Peripheral whole blood collected by heathy volunteers and was treated with L-GQDs, NH₂-GQD and COOH-GQD at the final concentrations of 50 μg/mL for 1 h at 37°C. Untreated whole blood was included as a control (Figure 6A). Cell populations were identified using a combination of 8 fluorochrome-labeled monoclonal antibodies: HLA-DR V450 (clone L243), CD45 BV500 (clone HI30), CD64 FITC (clone 10. 1), CD4 PE (clone RPA-T4), 7-Amino-Actinomycin D (7-AAD) PerCP-Cy5.5, CD3 APC-H7 (clone SK7) (BD Biosciences), CD8 PC7 (clone SFCI21Thy2D3), and CD25 APC (clone B1.49.9) (Beckman Coulter). From each suspension, an aliquot was collected and incubated with the previously described antibodies for 20 min at room temperature. Cells were washed with PBS containing 1% bovine serum albumin (BSA), by centrifugated at 1500 RPM for 5 min and finally resuspended in PBS. Data were acquired using the Cytoflex cytofluorimeter and analyzed using Kaluza software (Beckman Coulter) (Salustri et al., 2023). Data analysis was carried out following a gating strategy composed of several and serial steps on at least 20,000 events. 7AAD PC5.5-A versus Side Scatter (SSC-A), Forward Scatter Area (FSC-A) versus SSC-A, and Forward scatter Height (FSC-H) versus FSC-A gatings were achieved to distinguish live cells from cell debris, artifacts and GQDs aggregates, by size and complexity. The following gatings were performed to distinguish cell populations: (a) CD3 APC-A750-A versus SSC-A was used to select lymphocyte population, (b) CD8 PC7-A versus CD4 PE-A was used to distinguish CD8 from CD4 lymphocyte populations; (c) a CD64 FITC-A versus SSC-A was used to evidence monocytes. Cell activation and maturation rates were analyzed using DR PB450-A versus CD25 APC-A and CD64 FITC-A versus DR PB450-A were used to evaluate lymphocytes and monocytes activation, respectively.
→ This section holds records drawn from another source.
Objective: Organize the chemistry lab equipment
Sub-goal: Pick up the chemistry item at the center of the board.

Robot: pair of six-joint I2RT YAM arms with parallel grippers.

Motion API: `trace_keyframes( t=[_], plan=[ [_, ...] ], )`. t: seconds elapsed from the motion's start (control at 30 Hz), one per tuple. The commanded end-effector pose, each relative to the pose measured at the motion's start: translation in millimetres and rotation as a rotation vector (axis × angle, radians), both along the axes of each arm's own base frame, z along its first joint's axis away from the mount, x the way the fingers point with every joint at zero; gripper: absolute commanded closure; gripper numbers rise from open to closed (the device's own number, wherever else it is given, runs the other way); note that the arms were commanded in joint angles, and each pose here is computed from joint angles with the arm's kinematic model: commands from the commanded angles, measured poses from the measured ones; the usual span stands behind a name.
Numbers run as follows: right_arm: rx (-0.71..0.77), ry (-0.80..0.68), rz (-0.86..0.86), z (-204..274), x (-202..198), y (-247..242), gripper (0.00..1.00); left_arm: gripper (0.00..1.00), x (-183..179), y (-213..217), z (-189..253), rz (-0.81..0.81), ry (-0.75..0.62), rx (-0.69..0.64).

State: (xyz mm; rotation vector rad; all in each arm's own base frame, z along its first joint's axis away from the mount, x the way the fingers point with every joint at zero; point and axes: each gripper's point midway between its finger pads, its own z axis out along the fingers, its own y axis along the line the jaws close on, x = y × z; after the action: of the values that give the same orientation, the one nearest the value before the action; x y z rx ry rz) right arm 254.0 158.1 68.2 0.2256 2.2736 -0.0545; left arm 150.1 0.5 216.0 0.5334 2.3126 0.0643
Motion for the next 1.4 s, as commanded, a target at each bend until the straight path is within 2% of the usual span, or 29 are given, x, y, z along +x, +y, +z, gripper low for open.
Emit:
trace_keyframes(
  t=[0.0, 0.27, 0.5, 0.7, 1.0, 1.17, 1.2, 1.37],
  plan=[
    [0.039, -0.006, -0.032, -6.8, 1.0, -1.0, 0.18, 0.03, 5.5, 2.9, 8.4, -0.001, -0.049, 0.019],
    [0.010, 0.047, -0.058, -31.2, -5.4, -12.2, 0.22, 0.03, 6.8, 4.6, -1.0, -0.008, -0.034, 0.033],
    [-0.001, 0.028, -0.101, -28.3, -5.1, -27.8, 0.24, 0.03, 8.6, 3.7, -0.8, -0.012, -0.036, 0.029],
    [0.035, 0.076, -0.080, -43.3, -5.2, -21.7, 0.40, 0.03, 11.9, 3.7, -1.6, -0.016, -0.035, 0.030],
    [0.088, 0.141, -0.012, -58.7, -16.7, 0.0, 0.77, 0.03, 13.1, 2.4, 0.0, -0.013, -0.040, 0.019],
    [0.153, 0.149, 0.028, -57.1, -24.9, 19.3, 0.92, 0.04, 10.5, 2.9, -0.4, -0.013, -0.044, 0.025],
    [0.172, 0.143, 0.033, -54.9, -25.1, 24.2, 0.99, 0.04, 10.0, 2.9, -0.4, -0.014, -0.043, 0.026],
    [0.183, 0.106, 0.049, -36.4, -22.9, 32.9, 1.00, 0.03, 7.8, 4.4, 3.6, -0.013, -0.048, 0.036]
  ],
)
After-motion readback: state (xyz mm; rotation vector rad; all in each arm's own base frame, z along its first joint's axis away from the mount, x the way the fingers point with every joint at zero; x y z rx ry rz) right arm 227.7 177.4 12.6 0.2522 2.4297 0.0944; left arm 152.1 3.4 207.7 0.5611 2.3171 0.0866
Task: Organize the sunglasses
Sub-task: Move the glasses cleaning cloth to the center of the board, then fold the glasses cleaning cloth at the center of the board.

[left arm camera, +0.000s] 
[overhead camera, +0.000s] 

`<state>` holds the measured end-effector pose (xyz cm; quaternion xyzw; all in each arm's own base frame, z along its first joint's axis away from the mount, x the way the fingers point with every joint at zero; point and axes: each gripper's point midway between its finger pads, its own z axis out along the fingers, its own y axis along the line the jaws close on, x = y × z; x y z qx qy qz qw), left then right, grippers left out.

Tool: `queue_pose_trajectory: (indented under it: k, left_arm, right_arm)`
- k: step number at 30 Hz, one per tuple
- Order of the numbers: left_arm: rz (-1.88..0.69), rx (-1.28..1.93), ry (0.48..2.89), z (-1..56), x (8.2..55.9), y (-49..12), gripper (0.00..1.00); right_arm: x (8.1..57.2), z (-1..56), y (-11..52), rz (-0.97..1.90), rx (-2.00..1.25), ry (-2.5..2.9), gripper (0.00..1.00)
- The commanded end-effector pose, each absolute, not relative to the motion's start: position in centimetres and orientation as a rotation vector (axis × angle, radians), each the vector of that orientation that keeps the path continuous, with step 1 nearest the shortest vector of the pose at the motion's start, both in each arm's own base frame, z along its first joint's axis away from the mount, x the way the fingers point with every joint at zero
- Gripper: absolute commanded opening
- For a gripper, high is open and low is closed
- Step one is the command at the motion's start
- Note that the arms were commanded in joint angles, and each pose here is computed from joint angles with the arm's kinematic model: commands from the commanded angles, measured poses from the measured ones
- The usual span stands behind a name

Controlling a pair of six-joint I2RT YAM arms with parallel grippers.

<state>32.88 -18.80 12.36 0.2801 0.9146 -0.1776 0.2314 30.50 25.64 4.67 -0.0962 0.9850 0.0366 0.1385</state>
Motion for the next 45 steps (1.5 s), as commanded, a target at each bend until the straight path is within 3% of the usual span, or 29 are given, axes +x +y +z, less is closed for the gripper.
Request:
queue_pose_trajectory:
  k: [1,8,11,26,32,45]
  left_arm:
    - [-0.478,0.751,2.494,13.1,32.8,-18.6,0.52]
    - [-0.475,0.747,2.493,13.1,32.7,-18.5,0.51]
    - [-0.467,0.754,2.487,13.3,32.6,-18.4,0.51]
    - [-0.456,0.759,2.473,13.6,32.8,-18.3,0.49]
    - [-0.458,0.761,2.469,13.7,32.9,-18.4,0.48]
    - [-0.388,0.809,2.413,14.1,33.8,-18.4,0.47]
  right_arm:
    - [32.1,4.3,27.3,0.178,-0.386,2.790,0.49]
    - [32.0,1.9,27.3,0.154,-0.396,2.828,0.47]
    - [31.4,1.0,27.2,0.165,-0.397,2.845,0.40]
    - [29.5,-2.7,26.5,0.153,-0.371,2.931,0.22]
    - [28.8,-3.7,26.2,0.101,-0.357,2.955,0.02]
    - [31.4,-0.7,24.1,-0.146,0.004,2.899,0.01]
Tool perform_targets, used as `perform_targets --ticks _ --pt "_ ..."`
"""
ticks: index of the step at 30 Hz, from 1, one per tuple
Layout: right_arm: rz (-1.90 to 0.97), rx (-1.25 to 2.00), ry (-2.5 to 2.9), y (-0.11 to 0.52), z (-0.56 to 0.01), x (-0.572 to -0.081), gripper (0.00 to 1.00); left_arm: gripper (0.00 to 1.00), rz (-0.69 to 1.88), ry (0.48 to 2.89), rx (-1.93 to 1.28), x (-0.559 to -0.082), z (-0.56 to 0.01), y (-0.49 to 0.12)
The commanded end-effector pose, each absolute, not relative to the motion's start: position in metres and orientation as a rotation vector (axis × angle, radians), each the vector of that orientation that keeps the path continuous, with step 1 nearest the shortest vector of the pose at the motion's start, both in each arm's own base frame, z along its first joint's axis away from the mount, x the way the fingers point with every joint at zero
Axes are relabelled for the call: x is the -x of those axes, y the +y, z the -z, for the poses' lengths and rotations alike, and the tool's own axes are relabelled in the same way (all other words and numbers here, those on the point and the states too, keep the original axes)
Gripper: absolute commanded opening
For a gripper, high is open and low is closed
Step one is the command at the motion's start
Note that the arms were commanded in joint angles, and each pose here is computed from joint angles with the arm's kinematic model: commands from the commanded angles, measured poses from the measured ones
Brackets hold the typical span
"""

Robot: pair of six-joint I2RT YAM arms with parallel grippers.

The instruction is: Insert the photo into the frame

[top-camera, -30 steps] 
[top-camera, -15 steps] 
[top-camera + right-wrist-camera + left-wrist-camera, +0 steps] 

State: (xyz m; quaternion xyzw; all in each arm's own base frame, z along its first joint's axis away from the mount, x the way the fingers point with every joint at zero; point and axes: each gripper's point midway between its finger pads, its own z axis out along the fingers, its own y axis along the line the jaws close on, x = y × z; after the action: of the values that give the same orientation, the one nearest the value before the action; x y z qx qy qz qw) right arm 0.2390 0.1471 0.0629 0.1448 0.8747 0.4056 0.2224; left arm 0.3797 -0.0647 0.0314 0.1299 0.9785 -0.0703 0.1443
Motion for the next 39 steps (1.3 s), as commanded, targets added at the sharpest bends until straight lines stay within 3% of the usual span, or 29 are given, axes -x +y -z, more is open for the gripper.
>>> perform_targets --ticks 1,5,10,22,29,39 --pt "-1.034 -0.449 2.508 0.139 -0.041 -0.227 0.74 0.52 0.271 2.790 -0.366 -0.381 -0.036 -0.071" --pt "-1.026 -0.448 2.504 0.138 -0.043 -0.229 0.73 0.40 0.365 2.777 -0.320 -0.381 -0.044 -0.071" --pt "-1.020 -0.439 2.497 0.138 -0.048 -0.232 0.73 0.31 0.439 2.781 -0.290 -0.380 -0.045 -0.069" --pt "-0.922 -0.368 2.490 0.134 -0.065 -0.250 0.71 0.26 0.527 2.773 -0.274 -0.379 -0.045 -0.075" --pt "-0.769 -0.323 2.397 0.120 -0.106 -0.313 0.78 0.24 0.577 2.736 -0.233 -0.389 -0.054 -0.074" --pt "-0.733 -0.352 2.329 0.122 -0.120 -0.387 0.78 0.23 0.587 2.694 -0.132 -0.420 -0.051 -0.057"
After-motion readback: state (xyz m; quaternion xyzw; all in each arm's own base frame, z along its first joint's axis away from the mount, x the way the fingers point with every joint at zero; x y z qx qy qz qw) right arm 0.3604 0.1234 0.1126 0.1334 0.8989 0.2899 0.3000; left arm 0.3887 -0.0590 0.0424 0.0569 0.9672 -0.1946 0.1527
Human Peripheral Blood Mononuclear Cells (hPBMCs) were isolated from buffy coats of healthy volunteers (De Maio et al., 2021; Bianco et al., 2023). Healthy donors were recruited among people who had recently tested negative for QFT negative, not vaccinated with BCG, male, Caucasian, and aged between 30 and 35 years. Written informed consent was obtained from each subject involved in the study donor (ID:3715/2021). The study was conducted in accordance with the Declaration of Helsinki and approved by the Institutional Review Board (or Ethics Committee) of Policlinico A. Gemelli for studies involving humans. Briefly, blood was diluted with sterile PBS (1:1) and gently poured into a tube containing Ficoll Human Lympholyte^® (CEDARLANE, Ontario, Canada). Following a centrifugation at 1500 RPM for 30 min at room temperature (23°C) without brake. Lymphocytes and monocytes were collected and washed with PBS. Finally, cells were resuspended in Roswell Park Memorial Institute (RPMI) 1,640 culture medium (Euroclone) enriched with 10% fetal bovine serum (Corning), 1% Glutamine (Euroclone), 1% Sodium Pyruvate (Euroclone) and plated in 48 well plate (NEST) at a final concentration of 1.2 × 10^6 cells/ml (De Maio et al., 2021). hPBMCs were infected with a Multiplicity of Infection (MOI) of 1 respect to monocytes (corresponding to ~5% of the hPBMCs, ~ 6×10^4 cells/ml). 24 h post infection hPBMCs were treated with L-GQDs, NH₂-GQDs and COOH-GQDs. The next day, drugs were administrated at the previously indicated MIC concentration. Bacterial survival was evaluated at 4 and 8 days post infection by CFUs counting (Figure 7A).